La note d’état : plus qu’une question esthétique, un levier pour gérer l’IVV
TNC le 03/04/2026 à 10:37
Et si la mode était aux vaches grasses ? L’analyse des notes d’état corporel des génisses limousines gestantes montre que les animaux en état reviennent plus facilement en chaleur, et affichent de meilleurs IVV. Au-delà des performances à la reproduction, elles supportent plus facilement les périodes de stress, ce qui en fait des animaux particulièrement efficients.
Avoir une vache en état, ça n’est pas qu’une question esthétique. C’est ce qu’a montré France Limousin Sélection en exploitant les données de pointage de génisses pleines. L’objectif ? Valoriser la note d’état corporel (NEC) de ces animaux. « La NEC n’est utilisée que pour corriger les autres notes de pointage dans le système Iboval », décrypte Louis Jouys, ingénieur pour France Limousin Sélection.
Premier constat : l’état des génisses au premier vêlage influe sur la durée des IVV. « Plus l’animal est gras au pointage, moins l’intervalle entre le premier et le deuxième vêlage est long », résume Louis Jouys.
Un IVV 1-2 au-dessus des 400 jours pour les vaches maigres
Et l’écart n’est pas des moindres. « Les animaux avec une NEC comprise entre 1 et 4 ont en moyenne 423 jours d’IVV. Ceux qui ont une note entre 7 et 10 passent à 386 jours ». En moyenne, 40 jours d’IVV séparent les deux groupes. « C’est assez logique. Une vache grasse a plus de réserve pour supporter la fin de gestation et le début de la lactation. Elle a plus de ressource pour revenir rapidement en chaleur ».
La note d’état des génisses gestantes n’influe pas seulement sur la date du deuxième vêlage. « Les génisses ayant eu une NEC de 1 à 4 à 30 mois ont en moyenne 392 jours d’IVV à partir du deuxième vêlage. Les génisses pointées avec une NEC de 7 à 10 sont à 386 jours ». L’effet s’estompe avec le temps, mais confirme l’intérêt de présenter des génisses en état.

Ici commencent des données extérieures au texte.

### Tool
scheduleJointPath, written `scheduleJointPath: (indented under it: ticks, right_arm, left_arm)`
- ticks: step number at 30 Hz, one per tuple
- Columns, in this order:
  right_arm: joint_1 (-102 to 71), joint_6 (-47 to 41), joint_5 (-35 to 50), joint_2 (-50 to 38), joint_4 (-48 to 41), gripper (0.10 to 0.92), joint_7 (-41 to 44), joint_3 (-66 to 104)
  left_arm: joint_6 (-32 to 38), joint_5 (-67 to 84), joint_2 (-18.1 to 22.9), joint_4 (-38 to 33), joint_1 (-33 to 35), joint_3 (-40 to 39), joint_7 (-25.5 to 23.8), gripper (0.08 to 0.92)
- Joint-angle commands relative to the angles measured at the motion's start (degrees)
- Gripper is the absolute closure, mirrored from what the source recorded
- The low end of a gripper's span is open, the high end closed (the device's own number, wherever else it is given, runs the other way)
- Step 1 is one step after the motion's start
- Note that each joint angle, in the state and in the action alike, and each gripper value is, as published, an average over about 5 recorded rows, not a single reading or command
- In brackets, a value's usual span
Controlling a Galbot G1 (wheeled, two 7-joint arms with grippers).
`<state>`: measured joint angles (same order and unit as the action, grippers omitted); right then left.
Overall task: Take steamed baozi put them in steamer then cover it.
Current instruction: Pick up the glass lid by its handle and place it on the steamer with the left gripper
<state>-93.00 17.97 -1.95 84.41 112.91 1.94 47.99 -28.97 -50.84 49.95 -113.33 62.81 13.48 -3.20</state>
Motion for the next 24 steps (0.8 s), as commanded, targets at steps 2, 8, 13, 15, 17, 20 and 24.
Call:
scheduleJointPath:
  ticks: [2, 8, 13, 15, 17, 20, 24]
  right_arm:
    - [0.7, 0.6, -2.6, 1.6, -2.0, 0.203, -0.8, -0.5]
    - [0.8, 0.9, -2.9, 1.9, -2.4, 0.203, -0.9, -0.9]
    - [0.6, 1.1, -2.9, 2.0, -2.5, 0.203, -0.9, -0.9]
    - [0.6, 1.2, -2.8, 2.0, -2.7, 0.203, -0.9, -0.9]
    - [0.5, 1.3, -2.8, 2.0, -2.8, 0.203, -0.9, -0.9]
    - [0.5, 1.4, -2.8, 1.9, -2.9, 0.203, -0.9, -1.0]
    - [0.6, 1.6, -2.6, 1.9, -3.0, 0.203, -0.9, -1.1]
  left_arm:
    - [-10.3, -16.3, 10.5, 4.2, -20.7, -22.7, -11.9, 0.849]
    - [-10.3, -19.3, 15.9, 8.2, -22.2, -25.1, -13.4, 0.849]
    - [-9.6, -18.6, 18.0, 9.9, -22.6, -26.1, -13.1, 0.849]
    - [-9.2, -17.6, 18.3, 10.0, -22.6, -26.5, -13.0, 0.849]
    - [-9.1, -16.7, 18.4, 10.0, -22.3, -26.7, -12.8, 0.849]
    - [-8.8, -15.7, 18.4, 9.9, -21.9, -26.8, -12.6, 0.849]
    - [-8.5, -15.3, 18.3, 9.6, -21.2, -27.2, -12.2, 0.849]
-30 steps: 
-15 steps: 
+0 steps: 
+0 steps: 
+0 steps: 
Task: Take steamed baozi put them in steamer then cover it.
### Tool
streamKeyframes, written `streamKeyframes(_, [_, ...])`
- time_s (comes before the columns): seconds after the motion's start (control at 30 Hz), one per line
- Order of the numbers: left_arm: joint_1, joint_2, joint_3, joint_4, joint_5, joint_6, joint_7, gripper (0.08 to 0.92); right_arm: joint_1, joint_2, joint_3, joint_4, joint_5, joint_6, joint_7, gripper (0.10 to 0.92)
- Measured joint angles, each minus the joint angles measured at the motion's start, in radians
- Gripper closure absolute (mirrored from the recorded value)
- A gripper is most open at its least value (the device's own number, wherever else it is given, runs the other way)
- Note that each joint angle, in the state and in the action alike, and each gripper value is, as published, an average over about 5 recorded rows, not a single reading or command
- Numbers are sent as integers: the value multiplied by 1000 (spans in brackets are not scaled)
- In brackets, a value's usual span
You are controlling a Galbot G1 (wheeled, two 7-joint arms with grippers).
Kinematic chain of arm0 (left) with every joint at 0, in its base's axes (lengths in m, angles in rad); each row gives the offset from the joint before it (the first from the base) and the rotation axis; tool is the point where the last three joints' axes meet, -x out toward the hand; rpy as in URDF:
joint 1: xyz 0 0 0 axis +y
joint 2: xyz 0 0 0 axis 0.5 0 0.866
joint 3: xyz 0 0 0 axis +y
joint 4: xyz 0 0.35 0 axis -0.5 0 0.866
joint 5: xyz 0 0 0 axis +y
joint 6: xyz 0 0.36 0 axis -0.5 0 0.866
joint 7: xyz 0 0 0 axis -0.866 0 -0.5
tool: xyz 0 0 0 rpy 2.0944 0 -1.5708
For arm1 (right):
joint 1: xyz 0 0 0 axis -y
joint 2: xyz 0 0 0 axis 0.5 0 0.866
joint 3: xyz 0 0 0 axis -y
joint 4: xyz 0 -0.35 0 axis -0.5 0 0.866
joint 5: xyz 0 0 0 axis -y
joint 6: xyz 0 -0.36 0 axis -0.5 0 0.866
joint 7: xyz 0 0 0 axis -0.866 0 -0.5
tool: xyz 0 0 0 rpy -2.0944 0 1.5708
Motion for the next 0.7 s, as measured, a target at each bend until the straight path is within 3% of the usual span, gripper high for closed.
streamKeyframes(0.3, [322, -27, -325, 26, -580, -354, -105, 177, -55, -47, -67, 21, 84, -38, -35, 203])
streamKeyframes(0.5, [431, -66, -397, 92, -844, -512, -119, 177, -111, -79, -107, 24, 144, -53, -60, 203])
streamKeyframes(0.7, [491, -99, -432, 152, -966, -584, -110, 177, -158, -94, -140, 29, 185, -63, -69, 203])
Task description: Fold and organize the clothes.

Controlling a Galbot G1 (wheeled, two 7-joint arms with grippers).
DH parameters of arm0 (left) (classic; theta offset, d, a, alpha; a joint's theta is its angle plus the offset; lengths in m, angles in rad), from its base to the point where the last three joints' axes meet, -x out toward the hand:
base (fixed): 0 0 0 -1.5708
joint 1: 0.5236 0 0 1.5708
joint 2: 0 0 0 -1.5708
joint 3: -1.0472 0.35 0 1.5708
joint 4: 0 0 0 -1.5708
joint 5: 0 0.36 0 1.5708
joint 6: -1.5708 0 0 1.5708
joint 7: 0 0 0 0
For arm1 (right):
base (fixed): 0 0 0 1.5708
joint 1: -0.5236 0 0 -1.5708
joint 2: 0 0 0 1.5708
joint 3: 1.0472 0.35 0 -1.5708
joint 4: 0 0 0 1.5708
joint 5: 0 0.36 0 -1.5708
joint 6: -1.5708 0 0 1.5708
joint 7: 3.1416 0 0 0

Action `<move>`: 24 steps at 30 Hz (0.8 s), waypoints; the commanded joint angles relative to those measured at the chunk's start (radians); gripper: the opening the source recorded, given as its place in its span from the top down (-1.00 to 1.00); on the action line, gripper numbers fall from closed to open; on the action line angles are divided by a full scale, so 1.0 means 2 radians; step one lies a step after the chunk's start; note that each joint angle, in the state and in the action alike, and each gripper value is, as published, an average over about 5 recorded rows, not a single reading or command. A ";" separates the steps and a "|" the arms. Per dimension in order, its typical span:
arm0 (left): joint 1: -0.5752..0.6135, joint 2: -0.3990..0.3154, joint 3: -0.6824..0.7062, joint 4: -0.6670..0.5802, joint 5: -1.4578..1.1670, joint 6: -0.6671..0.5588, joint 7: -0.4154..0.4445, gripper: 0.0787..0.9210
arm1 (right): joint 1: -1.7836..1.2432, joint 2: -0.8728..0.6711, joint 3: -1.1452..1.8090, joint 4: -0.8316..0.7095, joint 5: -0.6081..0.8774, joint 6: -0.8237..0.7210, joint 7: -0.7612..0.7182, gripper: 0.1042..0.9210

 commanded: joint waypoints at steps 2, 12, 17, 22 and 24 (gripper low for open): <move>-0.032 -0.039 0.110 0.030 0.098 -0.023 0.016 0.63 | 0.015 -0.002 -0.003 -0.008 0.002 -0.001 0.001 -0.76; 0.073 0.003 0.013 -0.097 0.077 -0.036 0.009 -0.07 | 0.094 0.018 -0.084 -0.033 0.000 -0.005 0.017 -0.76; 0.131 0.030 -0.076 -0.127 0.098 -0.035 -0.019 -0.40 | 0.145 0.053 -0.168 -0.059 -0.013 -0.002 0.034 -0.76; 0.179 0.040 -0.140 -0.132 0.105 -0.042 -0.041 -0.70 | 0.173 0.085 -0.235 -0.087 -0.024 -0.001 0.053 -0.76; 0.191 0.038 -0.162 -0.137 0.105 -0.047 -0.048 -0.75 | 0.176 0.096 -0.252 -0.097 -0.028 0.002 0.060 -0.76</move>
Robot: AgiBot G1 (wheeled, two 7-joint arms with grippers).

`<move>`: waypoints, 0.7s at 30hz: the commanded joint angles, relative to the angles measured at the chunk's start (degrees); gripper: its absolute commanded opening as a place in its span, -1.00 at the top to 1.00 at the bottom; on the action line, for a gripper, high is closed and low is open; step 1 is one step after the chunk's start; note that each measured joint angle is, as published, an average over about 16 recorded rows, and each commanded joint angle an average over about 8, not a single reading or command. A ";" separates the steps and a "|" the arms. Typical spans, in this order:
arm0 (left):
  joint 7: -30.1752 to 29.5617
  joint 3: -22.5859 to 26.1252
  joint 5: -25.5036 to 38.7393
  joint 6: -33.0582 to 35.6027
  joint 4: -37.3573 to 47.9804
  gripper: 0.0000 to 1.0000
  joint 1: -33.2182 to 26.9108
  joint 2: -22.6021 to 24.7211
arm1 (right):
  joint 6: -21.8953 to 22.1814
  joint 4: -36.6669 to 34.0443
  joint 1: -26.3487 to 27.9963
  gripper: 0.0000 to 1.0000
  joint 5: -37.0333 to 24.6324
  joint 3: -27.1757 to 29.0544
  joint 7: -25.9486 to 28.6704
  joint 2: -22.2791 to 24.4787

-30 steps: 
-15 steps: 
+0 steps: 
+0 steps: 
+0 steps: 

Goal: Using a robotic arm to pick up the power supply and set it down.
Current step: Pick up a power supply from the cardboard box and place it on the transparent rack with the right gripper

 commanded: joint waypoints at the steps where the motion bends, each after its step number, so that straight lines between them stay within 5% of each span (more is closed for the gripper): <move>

La NEC affiche une héritabilité de 0,16
La note d’état reste contrainte par le rationnement des animaux. Mais elle a tout de même une composante génétique. « La NEC affiche une héritabilité de 0,16. C’est dans la moyenne », explique Louis Jouys. « C’est en dessous de la croissance au sevrage par exemple, mais plus héritable que les aptitudes à l’allaitement ».
Mais la note d’état est corrélée à d’autres index. « Elle va plutôt dans le sens d’animaux assez musculeux, peut-être au détriment du développement squelettique », poursuit Louis Jouys.
Des animaux plus résistants au stress
Autre conjecture, avoir une vache en état est une manière de faire face au stress thermique, et même au stress quel qu’il soit. « Une vache maigre n’aura pas plus chaud qu’une vache grasse, mais elle souffrira davantage car elle aura plus de mal à se maintenir dans un contexte difficile ».
« On parle souvent de kilo de carcasse produit par kilo de CO2 émis. Si l’on arrive à réduire les IVV et à avoir des animaux qui se maintiennent bien en période de stress, on imagine que nous aurons des animaux plus efficients sur le plan des émissions de gaz à effet de serre », poursuit l’ingénieur.